4 – HTML5 lets you do things previously impossible

With new functionalities that an awesome combination of CSS3 and HTML5 give us we can do things that were never possible to achieve in pure HTML. Things that would previously require external plugins like Adobe Flash or Microsoft Silverlight are now achievable in a browser through HTML5. Heavy support for animations and transition allows the possibility to create complicated dynamic visual effects through CSS3 rather than flash. Modern JavaScript API support to things like application storage, geolocation allow developers to create complete web based applications through native HTML and CSS. All that is very cool, for one, but also it allows to create all of this, both web sites and web applications using the same technology.

5 – HTML5 supports mobile devices

With all that in mind we come to a conclusion, the final reason why HTML5 matters – it is mobile friendly.
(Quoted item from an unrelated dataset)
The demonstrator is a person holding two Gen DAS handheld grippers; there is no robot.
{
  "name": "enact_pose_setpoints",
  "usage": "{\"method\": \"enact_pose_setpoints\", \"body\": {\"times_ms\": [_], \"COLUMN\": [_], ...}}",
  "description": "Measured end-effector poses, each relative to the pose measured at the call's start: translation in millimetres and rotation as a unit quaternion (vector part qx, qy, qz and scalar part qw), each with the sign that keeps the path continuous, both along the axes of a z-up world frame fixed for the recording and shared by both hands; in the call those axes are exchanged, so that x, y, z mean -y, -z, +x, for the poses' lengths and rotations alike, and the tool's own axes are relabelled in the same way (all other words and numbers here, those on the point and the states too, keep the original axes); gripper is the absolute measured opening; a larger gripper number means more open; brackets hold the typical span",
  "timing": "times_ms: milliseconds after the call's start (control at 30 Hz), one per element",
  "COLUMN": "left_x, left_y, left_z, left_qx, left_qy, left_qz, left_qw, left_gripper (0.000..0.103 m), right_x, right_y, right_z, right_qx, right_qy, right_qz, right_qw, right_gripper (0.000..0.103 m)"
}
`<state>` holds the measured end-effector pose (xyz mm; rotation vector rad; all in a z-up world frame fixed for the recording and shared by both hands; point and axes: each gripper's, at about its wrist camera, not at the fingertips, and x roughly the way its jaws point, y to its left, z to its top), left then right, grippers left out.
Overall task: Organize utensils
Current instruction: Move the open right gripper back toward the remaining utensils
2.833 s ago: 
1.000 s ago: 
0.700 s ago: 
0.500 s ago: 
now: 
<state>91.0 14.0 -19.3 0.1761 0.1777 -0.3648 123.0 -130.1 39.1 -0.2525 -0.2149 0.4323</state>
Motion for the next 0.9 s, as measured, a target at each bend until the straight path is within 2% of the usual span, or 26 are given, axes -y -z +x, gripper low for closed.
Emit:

With all that was mentioned earlier, the lightweight visual effects, the support from industry, the support form browser vendors, it is now easier than ever to develop a web site or an web application in HTML5 that can be deployed on both desktop and mobile devices. Content was never closer to the end user and it doesn’t matter if you are browsing on your desktop machine, on your laptop or on your smartphone. While the smartphone market is diverging with different supported operating systems and native applications, HTML5 is supported throughout the whole spectrum of mobile vendors thus allowing to deliver content – your product, your service to wide array of customers. And that, that is what matters.

HTML5 is here to stay. It has support from the community, device and browser vendors, and is a great way to put content out there closer to the user. Working with the latest technologies is always fun and with a rapidly growing mobile market, it is a new and exciting place to be. HTML5 helps with all that. So, to conclude, HTML5 does matter, and it should matter to you!